The man’s famous last years started with what reads as a trumped-up run-in with a cop who turned up at a station complaining that the Kellys had shot him. (The Kelly story is that he got fresh with Ned’s sister and got whacked by a shovel.) Whatever the facts of the matter, it sent Ned and his brother Dan into the bush as fugitives.

At Stringybark Creek, the “Kelly gang” got the drop on the police posse sent to arrest them, and three officers died in the firefight. Now there was real trouble.

An 1878 “Felons Apprehension Act” immediately proscribed the men, making it “lawful for any of Her Majesty’s subjects whether a constable or not and without being accountable for the using of any deadly weapon in aid of such apprehension whether its use be preceded by a demand of surrender or not to apprehend or take such outlaw alive or dead.”

The ensuing two-year saga was a captivating cycle of dramatic robberies, escalating government bounties, state hostage-taking in the form of imprisoned family and friends, and Kelly’s own Joycean self-vindication.

he would be a king to a policeman who for a lazy loafing cowardly bilit left the ash corner deserted the shamrock, the emblem of true wit and beauty to serve under a flag and nation that has destroyed massacreed and murdered their fore-fathers by the greatest of torture as rolling them down hill in spiked barrels pulling their toe and finger nails and on the wheel. and every torture imaginable more was transported to Van Diemand’s Land to pine their young lives away in starvation and misery among tyrants worse than the promised hell itself all of true blood bone and beauty, that was not murdered on their own soil, or had fled to America or other countries to bloom again another day, were doomed to Port Mcquarie Toweringabbie norfolk island and Emu plains and in those places of tyrany and condemnation many a blooming Irishman rather than subdue to the Saxon yoke Were flogged to death and bravely died in servile chains but true to the shamrock and a credit to Paddys land.*

The hunt culminated in a cinematic shootout at the Glenrowan Inn, Kelly an accomplices entering the fray clad in bulky but effective homemade body armor they’d literally hammered out of ploughshares. (It’s thanks to the armor’s protection of his head and trunk that Ned Kelly survived the Glenrowan siege so he could be hanged instead.) Now on display at the State Library of Victoria, it’s the most queer and recognizable artifact of an era that was already then slipping into the past.

Ned Kelly in his armor (left), and the logo of the Victoria Bushrangers cricket club patterned after it (right).
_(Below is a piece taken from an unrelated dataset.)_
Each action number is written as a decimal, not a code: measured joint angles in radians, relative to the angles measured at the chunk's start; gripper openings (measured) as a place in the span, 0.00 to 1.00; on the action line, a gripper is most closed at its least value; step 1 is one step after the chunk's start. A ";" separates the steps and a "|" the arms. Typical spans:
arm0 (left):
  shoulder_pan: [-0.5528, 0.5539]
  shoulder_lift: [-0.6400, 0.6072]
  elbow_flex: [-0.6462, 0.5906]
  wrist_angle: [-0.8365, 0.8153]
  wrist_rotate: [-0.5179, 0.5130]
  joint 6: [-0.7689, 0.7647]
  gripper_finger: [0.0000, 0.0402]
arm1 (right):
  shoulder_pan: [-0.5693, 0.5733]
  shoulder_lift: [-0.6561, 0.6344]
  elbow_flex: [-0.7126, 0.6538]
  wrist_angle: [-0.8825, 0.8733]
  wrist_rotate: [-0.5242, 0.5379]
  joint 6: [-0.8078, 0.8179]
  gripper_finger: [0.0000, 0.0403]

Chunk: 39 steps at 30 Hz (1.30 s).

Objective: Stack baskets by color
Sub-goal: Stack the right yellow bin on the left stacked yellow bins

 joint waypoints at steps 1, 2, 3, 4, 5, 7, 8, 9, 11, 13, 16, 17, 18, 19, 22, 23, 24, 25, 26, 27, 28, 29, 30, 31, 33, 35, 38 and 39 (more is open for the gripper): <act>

I do not pretend that I have led a blameless life or that one fault justifies another; but the public, judging a case like mine, should remember that the darkest life may have a bright side, and after the worst has been said against a man, he may, if he is heard, tell a story in his own rough way that will lead them to soften the harshness of their thoughts against him and find as many excuses for him as he would plead for himself.

-Ned Kelly, during his trial

This cut no ice with the men who judged him guilty of murder, but the brawler, cop-killer, bank-robber Kelly seems to have found a way to tell that story to posterity and its thoughts have softened very much indeed.

Everything from his hardscrabble upbringing to his romantic man-against-the-world criminal career to his iconic robot-suit armor to his existentially heroic last words “such is life” equips his image for posthumous appropriation. He seems one-half charming anachronism, one-half hirsute postmodern avatar, especially when you go sculpt a mailbox out of him.

131 years dead today, Ned Kelly remains very much alive in memory. To this day, descendants and supporters lay flowers at the Melbourne Gaol where he hanged, and the recent decision to release his remains for reburial (as Kelly himself requested) made national headlines.

As to Kelly in the wider culture … well, you can’t escape him.

* All this Celtic stuff because the cop whose allegation started the trouble was named Fitzpatrick.